TASK TO CARRY OUT: Find out how many lines of the material contain the string "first" and give only that figure.

SUPPLIED DATA:

::::::

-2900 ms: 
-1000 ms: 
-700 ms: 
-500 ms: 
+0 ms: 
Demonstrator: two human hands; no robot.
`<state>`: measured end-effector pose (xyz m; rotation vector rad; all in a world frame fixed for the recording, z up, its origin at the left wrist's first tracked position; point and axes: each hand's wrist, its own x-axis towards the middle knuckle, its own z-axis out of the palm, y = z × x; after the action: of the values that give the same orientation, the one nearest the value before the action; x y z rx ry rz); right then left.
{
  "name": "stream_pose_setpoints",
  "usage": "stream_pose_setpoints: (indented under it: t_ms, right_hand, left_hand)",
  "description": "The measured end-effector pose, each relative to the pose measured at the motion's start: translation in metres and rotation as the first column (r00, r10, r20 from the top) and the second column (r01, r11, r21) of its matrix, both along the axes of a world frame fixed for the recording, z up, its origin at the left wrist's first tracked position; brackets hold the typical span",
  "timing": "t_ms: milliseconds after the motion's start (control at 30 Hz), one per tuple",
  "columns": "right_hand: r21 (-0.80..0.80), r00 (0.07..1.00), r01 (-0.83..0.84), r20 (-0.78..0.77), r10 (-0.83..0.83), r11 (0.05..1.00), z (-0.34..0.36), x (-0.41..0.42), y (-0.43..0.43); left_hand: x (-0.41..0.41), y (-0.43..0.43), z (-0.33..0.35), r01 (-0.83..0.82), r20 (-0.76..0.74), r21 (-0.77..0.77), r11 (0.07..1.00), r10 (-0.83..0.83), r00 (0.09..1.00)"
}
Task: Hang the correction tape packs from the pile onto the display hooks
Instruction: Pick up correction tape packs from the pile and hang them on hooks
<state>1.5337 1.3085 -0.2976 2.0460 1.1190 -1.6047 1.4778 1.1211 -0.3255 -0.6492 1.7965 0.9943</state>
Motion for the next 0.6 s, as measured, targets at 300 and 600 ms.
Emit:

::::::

THE ANSWER: 2